CRRT solutions also contain sodium, potassium, chloride, glucose, calcium, phosphate, and magnesium. Bicarbonate-based CRRT solutions are available from several manufacturers in a wide array of electrolyte formulations. Most hospital pharmacies stock only a single brand and in only a few formulations. A feature of CRRT, especially in small patients, is the tendency over time for the composition of the CRRT fluids to determine the electrolyte composition of the patient. A fluid low in potassium, phosphorous and magnesium may be appropriate at initiation of CRRT when concentrations of these electrolytes in AKI patients are often elevated. However, depending on the CRRT prescription, within a short time the patient may become deficient in these electrolytes, which can complicate management. Thus, while a “starter” fluid with reduced potassium, phosphorous and magnesium is needed, a fluid that includes these electrolytes in physiologic concentrations should follow. Rather than stocking multiple formulations, some pharmacies may prefer to add potassium, phosphorous, magnesium and even additional bicarbonate to the “starter” solutions as needed, a practice that may add the risk of pharmacy errors and increase costs. Calcium is always left out of solutions when phosphate is present to avoid precipitation. Calcium has usually, but not always, been left out of CRRT solutions used with citrate anticoagulation, as will be discussed below.
Prescription
The optimal “dose” of RRT is not known. Adult AKI studies by Ronco and colleagues using CVVH established a total convective clearance (replacement fluid plus patient fluid removal) target of 35 mL/kg/h as a threshold below which survival was significantly worse [124]. In a subset of these patients with sepsis, there was a trend in favor of improved survival with total convective clearance ≥45 mL/kg/h. Despite theoretical considerations that seemed to favor high clearance targets in cytokine-driven illnesses like sepsis [125] and preliminary results in septic adults treated with very high flow CRRT [126], available evidence does not support the use of clearance targets above 20–35 mL/kg/h. For pediatric patients, this translates to 2–3 L/1.73 m2/h, rates that are reasonably easy to achieve.
Anticoagulation
Effective CRRT requires optimal anticoagulation. Activation of the clotting cascade occurs in CRRT circuits due to contact of the circulating blood with artificial surfaces. Low blood flow rates, turbulent flow, small catheters and high hematocrits hasten clotting. Anticoagulation regimens using mixed molecular weight heparin or sodium citrate are the most commonly used in pediatric CRRT, and either can be effective.
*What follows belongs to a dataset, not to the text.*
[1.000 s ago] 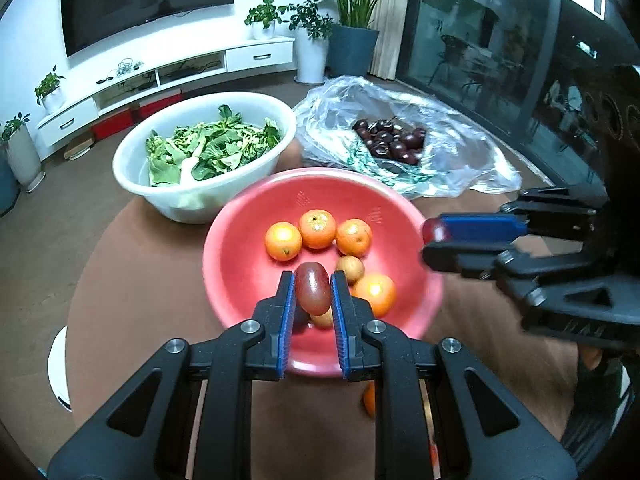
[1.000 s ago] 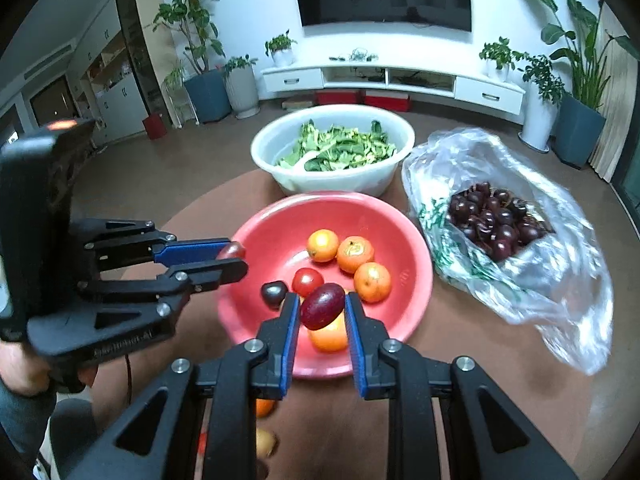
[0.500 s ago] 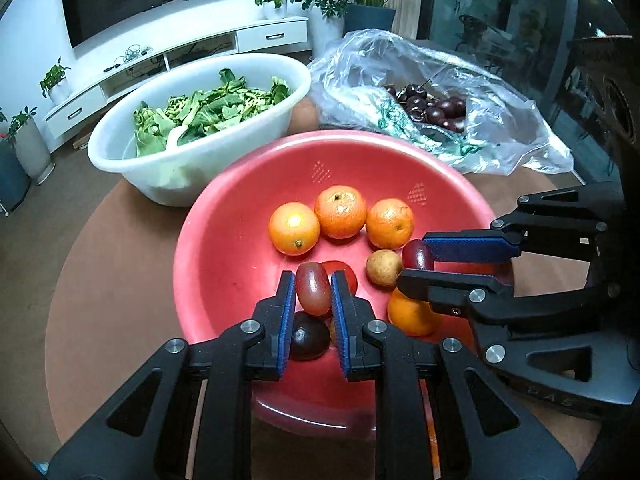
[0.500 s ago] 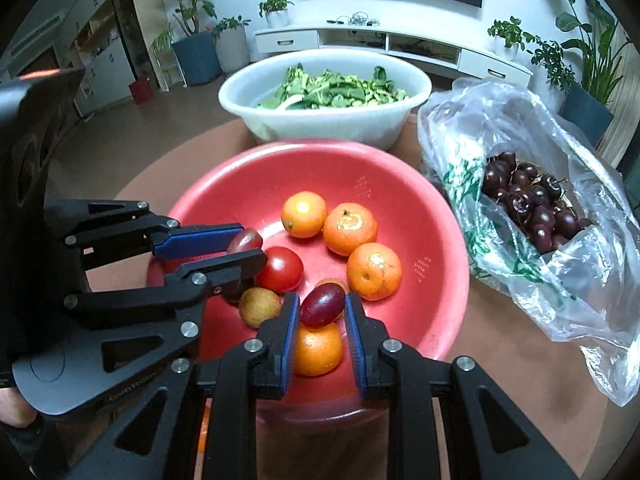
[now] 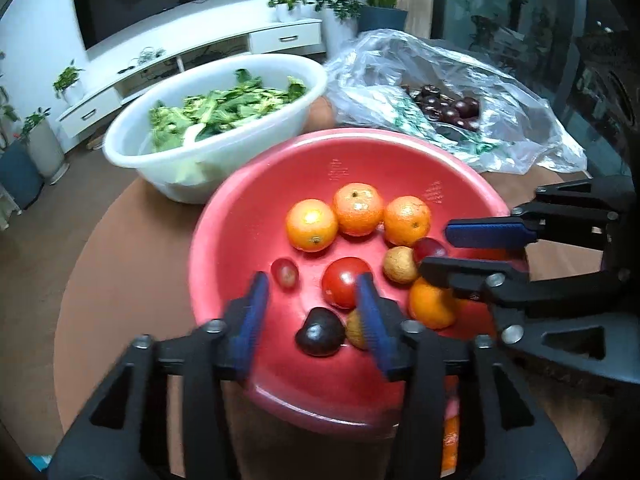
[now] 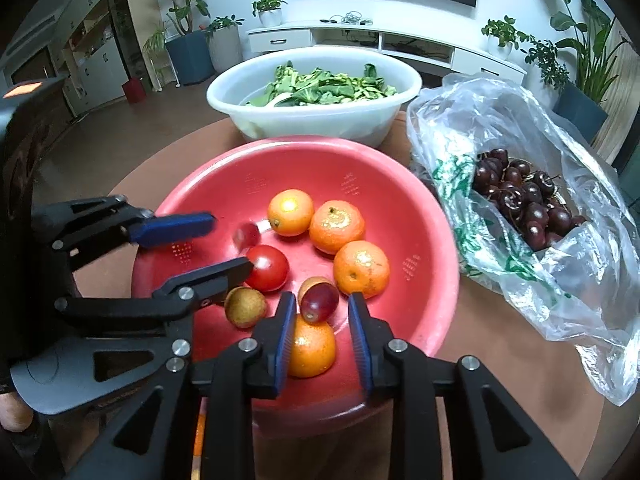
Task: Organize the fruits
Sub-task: 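Open both tools to drop the grapes into the red bowl, then withdraw both open tools from the red bowl back to the fruit pile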
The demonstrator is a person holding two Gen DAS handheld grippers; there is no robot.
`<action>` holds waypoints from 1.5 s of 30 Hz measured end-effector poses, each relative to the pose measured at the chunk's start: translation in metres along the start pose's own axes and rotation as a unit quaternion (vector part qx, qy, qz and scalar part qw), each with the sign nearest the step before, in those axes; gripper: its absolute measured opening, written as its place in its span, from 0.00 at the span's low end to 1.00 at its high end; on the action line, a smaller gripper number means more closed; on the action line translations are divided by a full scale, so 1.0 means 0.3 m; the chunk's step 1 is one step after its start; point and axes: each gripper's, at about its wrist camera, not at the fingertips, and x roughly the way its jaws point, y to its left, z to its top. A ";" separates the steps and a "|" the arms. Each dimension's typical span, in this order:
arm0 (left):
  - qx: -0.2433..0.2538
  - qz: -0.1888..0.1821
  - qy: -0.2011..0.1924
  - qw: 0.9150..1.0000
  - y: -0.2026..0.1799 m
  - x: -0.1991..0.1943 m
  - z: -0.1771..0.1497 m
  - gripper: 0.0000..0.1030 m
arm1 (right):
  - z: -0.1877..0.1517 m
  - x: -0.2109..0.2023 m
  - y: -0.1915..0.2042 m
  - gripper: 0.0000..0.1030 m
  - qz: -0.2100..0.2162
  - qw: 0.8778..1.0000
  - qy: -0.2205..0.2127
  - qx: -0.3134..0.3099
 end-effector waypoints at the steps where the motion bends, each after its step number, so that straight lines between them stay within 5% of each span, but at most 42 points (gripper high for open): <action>1: -0.003 0.000 -0.002 1.000 0.004 -0.008 -0.001 0.53 | -0.001 -0.007 -0.006 0.30 -0.001 1.000 -0.001 0.003; 5: -0.014 -0.006 -0.021 1.000 0.009 -0.072 -0.009 0.75 | -0.010 -0.042 -0.028 0.38 -0.003 1.000 -0.010 0.015; 11: -0.032 -0.013 -0.062 0.998 -0.002 -0.220 -0.057 0.99 | -0.066 -0.173 -0.050 0.65 0.016 0.998 -0.048 0.044; 20: -0.023 0.037 -0.085 0.995 -0.110 -0.419 -0.306 1.00 | -0.319 -0.325 0.008 0.75 0.072 0.993 -0.075 0.058; 23: -0.016 0.053 -0.066 0.996 -0.159 -0.425 -0.404 1.00 | -0.414 -0.325 0.057 0.75 0.082 0.993 -0.068 0.051; 29: -0.056 0.027 -0.008 0.998 -0.187 -0.390 -0.541 0.99 | -0.500 -0.278 0.137 0.74 0.079 0.996 -0.045 0.019; 45: 0.021 0.008 0.019 1.000 -0.231 -0.336 -0.531 0.99 | -0.521 -0.260 0.169 0.58 0.064 0.997 -0.037 -0.025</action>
An early comparison in pediatric centers showed equal filter life span with heparin and citrate, but more hemorrhagic events in the heparin group [127].
Heparin has been the mainstay of HD anticoagulation for decades. Many pediatric CRRT programs continue to rely on heparin. Heparin is infused in the CRRT circuit pre-filter and titrated to achieve a targeted post-filter activated aPTT 1.5–2 times normal, or an ACT between 180 and 220 s. This is usually accomplished by giving an initial heparin bolus of 20–30 units/kg, followed by a continuous infusion of 10–20 units/kg/h. Alternatively, the circuit may be rinsed and primed with 1–2 L of normal saline to which has been added 2500–5000 units/L of heparin, followed by the pre-filter heparin infusion.
Sodium citrate anticoagulation is widely used in pediatric CRRT programs due to its ease of administration and decreased bleeding risk [128]. By infusing citrate into the arterial limb of the CRRT tubing as it leaves the catheter, calcium ions are bound to the citrate, reducing available calcium and thereby inhibiting coagulation within the circuit, since normal coagulation is calcium-dependent. Systemic hypocalcemia is prevented by infusion of either calcium gluconate or calcium chloride into the patient at a central site. Thus, citrate anticoagulation achieves regional anticoagulation by affecting only the circuit, thereby eliminating the increased risk of bleeding with heparin. Since the original citrate protocol employing 4% trisodium citrate (440 mEq/L sodium), newer modifications utilize anticoagulant citrate dextrose “A” (ACD-A), a less-concentrated formulation, which is also commonly used as the anticoagulant in apheresis procedures.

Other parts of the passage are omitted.